The views expressed in this article are strictly those of Max Wideman.
The contents of the book under review are the copyright property of the authors.
Published here November 2015

Introduction | Book Structure | What We Liked
Downside | Summary

What We Liked

Chapter 1 starts out by taking aim at the distinctions between portfolio, program, and project management. The authors suggest that while these terms are common in today's lexicon, "a clear, concise, and commonly accepted understanding of these concepts does not exist".[5] They suggest that the distinctions between them are blurred at best, partly because these concepts are broad and complex, especially at a time when solutions are desired quickly and simply.

The authors observe that in particular it is not easy to find a shared understanding of "what" program management is and, more critically, "how" to do it. They suggest that there are three main definitions:

  1. Simply a large project [overseeing a collection of sub elements]
  2. A group of interrelated projects [which amounts to more or less the same thing]
  3. A composite of identifying and selecting major change initiatives, and seeing them realized.

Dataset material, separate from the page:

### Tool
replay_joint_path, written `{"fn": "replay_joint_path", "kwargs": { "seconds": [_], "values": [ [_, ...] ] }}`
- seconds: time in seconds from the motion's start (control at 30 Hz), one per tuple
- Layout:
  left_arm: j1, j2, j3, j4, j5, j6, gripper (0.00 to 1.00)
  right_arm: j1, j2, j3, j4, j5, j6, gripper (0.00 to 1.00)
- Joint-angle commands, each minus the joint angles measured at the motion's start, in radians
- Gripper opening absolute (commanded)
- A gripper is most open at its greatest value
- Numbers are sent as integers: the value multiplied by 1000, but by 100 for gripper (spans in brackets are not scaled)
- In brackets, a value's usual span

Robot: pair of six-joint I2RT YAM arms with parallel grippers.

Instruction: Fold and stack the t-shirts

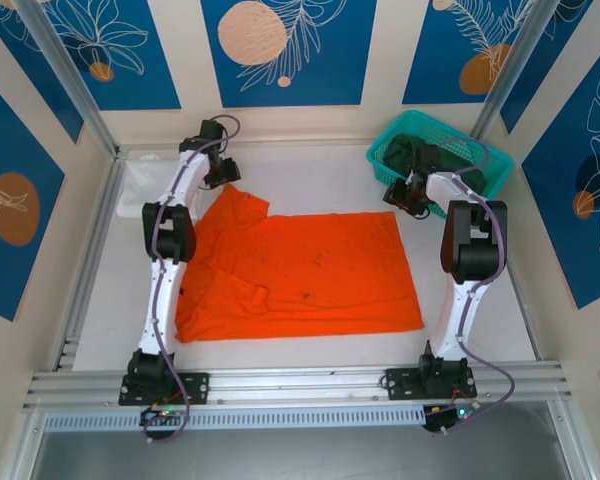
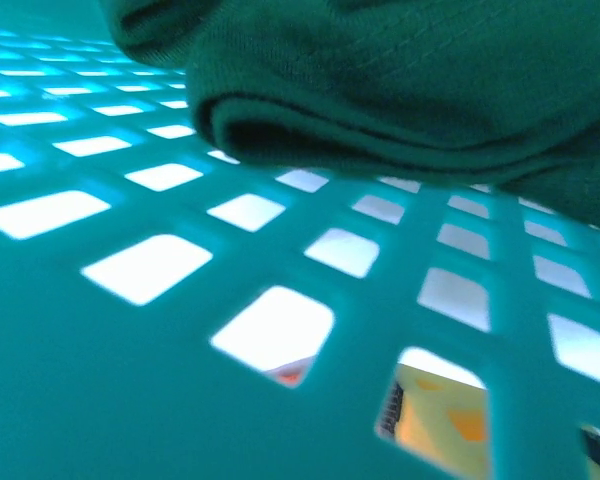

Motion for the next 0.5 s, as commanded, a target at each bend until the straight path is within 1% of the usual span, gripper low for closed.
{"fn": "replay_joint_path", "kwargs": {
  "seconds": [0.0, 0.07, 0.17, 0.3, 0.43, 0.47],
  "values": [
    [-4, 35, 13, -7, 63, 5, 38, -1, -20, -36, -8, -22, 8, 46],
    [-5, 34, 14, -6, 60, 9, 33, -2, -31, -46, 7, -19, 6, 47],
    [-5, 35, 14, -4, 63, 11, 31, 2, -62, -71, 48, -16, -12, 48],
    [-8, 21, 0, -6, 74, 20, 25, 11, -129, -140, 133, -25, -41, 51],
    [-11, -8, -37, 3, 71, 35, 25, 14, -181, -190, 172, -21, -51, 53],
    [-11, -14, -42, 3, 70, 38, 26, 10, -186, -192, 168, -22, -50, 53]
  ]
}}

Assuming the last definitions, then portfolio management is a matter of doing the right things, while the project context is a question of doing things right. Therefore, focusing on Program Management is the way to bridge between corporate strategy and project execution. That's all well and good, but that means a significant impact on the tools and techniques of each domain. This is illustrated by a Table comparing the different foci between Project, Program and Portfolio for such tools and techniques as Context, Scope, Change, Planning, and so on.[6]

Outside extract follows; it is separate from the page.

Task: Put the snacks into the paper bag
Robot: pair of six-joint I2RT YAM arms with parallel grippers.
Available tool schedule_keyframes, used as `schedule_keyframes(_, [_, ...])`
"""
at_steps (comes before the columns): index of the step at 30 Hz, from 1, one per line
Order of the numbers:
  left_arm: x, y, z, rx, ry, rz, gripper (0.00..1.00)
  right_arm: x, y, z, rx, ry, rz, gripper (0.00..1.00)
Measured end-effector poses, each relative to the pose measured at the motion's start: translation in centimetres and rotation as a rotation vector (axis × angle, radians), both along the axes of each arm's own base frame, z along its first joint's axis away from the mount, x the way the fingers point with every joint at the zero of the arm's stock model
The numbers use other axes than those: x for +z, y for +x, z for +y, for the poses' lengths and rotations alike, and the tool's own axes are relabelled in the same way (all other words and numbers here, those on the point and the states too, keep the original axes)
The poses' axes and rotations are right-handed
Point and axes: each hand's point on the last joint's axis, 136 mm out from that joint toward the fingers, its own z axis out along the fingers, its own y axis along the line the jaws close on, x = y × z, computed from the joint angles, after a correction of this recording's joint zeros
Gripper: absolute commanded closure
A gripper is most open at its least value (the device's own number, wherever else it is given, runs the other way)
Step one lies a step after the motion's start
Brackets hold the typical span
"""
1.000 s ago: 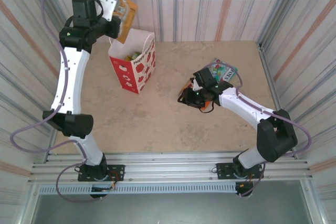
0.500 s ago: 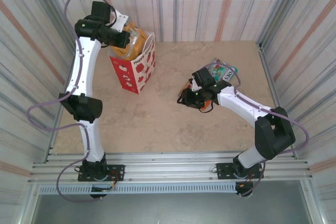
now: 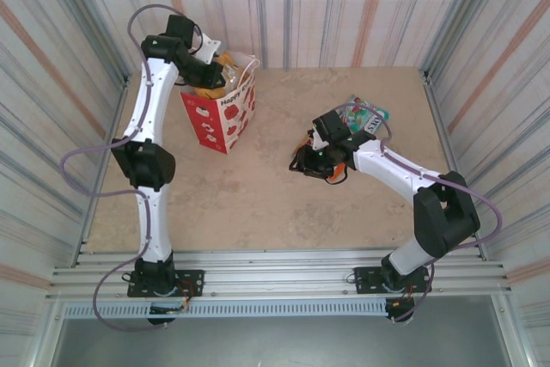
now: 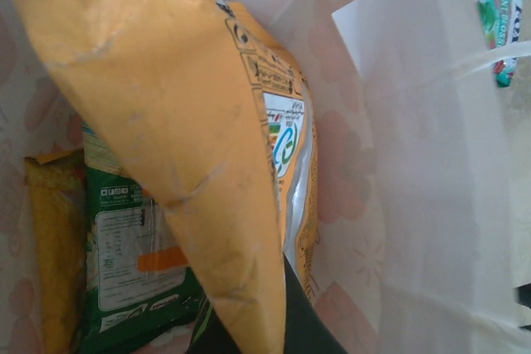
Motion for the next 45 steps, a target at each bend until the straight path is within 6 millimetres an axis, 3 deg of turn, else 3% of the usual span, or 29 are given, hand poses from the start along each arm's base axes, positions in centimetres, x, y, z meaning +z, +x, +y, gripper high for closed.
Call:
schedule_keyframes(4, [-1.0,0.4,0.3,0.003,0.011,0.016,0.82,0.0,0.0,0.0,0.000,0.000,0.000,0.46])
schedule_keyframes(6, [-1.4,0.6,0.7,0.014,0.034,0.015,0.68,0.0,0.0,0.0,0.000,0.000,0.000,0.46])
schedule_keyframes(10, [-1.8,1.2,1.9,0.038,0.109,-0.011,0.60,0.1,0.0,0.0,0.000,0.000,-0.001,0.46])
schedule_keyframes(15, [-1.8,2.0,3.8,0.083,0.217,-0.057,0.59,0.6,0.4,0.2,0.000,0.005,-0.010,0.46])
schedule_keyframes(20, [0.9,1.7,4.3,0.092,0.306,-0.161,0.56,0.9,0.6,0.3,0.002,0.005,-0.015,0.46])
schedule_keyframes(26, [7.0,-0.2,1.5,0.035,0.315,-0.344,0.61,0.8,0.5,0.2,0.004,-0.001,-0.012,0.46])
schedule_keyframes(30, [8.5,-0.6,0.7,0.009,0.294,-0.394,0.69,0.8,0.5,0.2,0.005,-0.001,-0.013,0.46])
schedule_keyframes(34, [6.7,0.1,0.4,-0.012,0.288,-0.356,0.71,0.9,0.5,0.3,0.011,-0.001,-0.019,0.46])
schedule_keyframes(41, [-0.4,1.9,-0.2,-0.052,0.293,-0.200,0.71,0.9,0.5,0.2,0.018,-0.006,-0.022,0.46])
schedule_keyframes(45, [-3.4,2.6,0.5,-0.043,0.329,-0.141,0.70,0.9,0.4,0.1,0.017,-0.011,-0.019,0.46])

However, this structure enables a series of initiatives with a broader life span, than is normally attributed to the management of a single project. For example:[7]

Value Management

 

1.

Strategic Objectives

 

2.

Expected Benefits

 

3.

Expected Outcomes

Project Management

 

1.

Proposed Actions

 

2.

Proposed Deliverables

 

3.

Delivered outputs

Operational Improvement

 

1.

Enhanced Capabilities

 

2.

Realized Outcomes

 

3.

Realized Benefits

As an aside, what can we call this logical assembly of activities? The term "Project Management" is being used more and more to cover the whole domain of portfolio management to project management, notwithstanding that its "official" definition still refers to a single project. In any case, we suggest, as the authors advocate, the list shown above is more than (just) project management because it includes "Value Management" at the front end and "Operational Improvement" at the back end, neither of which are within the purview of the typical project manager.[8] In short, this broader life span represents a much more complete picture.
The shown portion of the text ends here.